EXERCISE AIM
A bare number is required: the count of lines in the material below that hold the word "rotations".

┌─ COLLECTED DATA

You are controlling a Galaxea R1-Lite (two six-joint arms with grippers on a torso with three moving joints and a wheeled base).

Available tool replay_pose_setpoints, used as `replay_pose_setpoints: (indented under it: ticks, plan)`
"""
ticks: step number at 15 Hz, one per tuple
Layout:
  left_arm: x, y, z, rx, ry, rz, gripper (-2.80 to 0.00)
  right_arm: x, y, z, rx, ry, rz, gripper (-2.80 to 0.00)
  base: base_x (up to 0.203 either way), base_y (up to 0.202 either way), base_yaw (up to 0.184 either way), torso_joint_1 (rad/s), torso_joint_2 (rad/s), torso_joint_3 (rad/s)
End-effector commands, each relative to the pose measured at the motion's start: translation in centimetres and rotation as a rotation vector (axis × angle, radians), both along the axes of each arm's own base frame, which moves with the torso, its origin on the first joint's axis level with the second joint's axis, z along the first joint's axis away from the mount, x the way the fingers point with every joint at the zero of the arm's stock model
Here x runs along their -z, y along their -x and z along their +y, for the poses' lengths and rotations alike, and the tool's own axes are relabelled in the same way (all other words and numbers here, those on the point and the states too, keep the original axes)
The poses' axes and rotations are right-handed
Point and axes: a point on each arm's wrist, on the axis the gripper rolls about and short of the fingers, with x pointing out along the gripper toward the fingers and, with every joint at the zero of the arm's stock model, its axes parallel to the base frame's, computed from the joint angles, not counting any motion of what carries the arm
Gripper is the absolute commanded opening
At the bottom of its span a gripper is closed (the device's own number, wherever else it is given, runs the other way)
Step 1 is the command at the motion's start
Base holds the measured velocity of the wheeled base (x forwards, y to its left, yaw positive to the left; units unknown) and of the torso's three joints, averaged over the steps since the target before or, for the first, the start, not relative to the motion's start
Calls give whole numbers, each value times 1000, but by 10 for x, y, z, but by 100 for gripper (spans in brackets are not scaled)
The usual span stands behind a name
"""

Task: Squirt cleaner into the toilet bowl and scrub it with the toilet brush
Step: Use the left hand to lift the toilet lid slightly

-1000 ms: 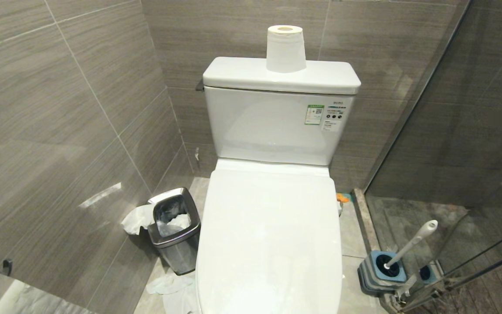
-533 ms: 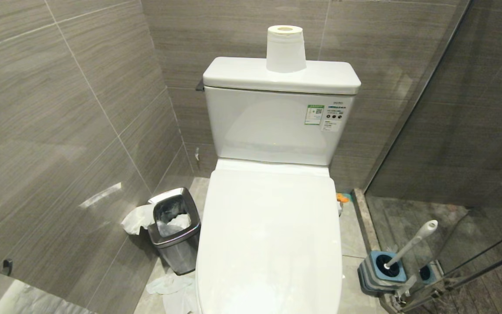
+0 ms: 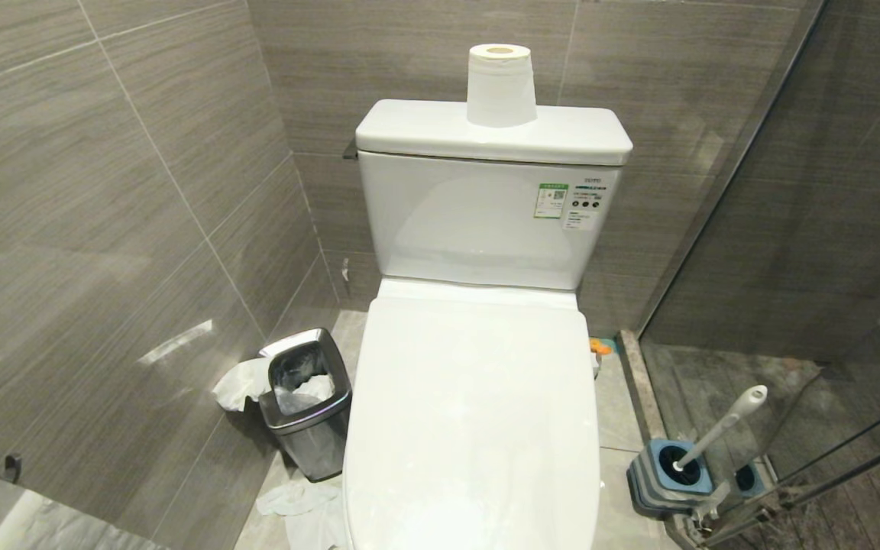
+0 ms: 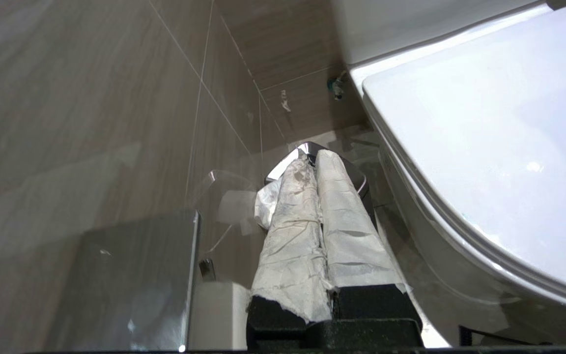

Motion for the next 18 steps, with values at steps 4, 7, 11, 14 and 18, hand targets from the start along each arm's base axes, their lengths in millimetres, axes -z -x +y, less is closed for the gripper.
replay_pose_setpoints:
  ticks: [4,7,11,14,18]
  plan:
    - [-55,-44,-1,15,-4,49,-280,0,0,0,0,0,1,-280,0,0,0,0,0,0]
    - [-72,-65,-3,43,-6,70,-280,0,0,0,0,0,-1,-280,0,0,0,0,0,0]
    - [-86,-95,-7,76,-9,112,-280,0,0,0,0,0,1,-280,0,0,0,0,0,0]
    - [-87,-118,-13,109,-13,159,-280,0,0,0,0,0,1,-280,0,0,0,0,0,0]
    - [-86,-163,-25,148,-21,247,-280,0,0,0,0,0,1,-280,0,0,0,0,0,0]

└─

TASK RESPONSE
2